Simone Giannelli suona la carica per la XXXII Olimpiade del 2021. “A Tokyo si va per l’oro”. E sul campionato: “Il pubblico fa parte del nostro sport”.

Simone Giannelli (from Facebook official profile)

Simone Giannelli si racconta alla Gazzetta dello Sport e suona la carica per le prossime Olimpiadi. Per lui gli obiettivi non sono cambiati, perchè “a Tokyo si va per vincere”.

Anche il giovane ventiquattrenne (24 anni il 9 di agosto), come tanti altri pallavolisti azzurri, si porta nel cuore con emozione quell’argento olimpico che quattro anni fa a Rio ha unito l’Italia intera. Nonostante bruci ancora la sconfitta (3-0 contro i padroni di casa) , il capitano del Trentino Volley, lo ricorda come un’esperienza magica. “Un’entusiasmo di squadra che poi si è esteso a tutta l’Italia”. Lo ha definito così.

Tokyo 2021

Le aspettative per la XXXII Olimpiade di Tokyo sono le stesse. Sul rinvio della data, il giovane bolzanino si è detto pienamente d’accordo: “Il rinvio delle Olimpiadi credo sia stata una decisione necessaria, non c’erano i presupposti per disputarle. Credo sia stata una decisione sofferta perché è un evento che muove il mondo”.

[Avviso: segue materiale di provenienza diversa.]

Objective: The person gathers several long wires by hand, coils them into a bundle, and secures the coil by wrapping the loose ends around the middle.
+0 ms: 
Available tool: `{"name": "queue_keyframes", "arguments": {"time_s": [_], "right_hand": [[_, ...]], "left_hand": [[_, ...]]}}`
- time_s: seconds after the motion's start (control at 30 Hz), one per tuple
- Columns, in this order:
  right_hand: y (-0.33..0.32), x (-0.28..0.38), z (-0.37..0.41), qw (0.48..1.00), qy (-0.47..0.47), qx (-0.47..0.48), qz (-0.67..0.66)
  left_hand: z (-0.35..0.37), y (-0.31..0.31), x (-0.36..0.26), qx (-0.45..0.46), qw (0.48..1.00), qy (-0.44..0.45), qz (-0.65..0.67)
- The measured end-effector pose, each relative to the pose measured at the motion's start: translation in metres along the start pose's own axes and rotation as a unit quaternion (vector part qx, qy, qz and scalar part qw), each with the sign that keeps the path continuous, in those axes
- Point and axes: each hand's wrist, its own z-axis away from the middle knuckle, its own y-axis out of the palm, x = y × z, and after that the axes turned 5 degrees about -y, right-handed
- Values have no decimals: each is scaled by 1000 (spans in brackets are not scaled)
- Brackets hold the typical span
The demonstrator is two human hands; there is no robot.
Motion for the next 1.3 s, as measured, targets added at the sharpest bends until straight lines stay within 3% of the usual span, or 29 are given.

Poi suona la carica, grintoso come sempre: “Lo spostamento di un anno non cambia più di tanto le aspettative, gli obiettivi. Comunque si gioca per andare e vincere, il focus è quello”. Nel cuore si porta il desiderio dell’oro olimpico da regalare a se stesso, ai suoi compagni e all’Italia intera.

“Certe medaglie si appendono all’anima, non alla giacca”

Gino Bartali
Simone Giannelli a 18 anni ha guidato la Nazionale all’argento olimpico.

Il campionato

La sua, quest’anno, è una squadra davvero competitiva. L’organico della Trentino Volley fa paura e lascia presagire una grande stagione. Tuttavia ci sono ancora delle incertezze riguardo un campionato in cui “si naviga a vista”. Come ogni sportivo, non può fare a meno dell’amore e della passione del pubblico. “Il pubblico fa parte del nostro sport. Se giochi senza, tutto cambia. È meno bello. Con i tifosi presenti si crea un’interazione con la città in cui giochi. Spero che al più presto si possa tornare alla normalità“.

Da sé pretende sempre di più. Per questo si sta concentrando su se stesso e sul suo ruolo nella squadra, limando quei particolari che ad altri livelli fanno la differenza. E al suo livello, al mondo, ce ne sono pochi.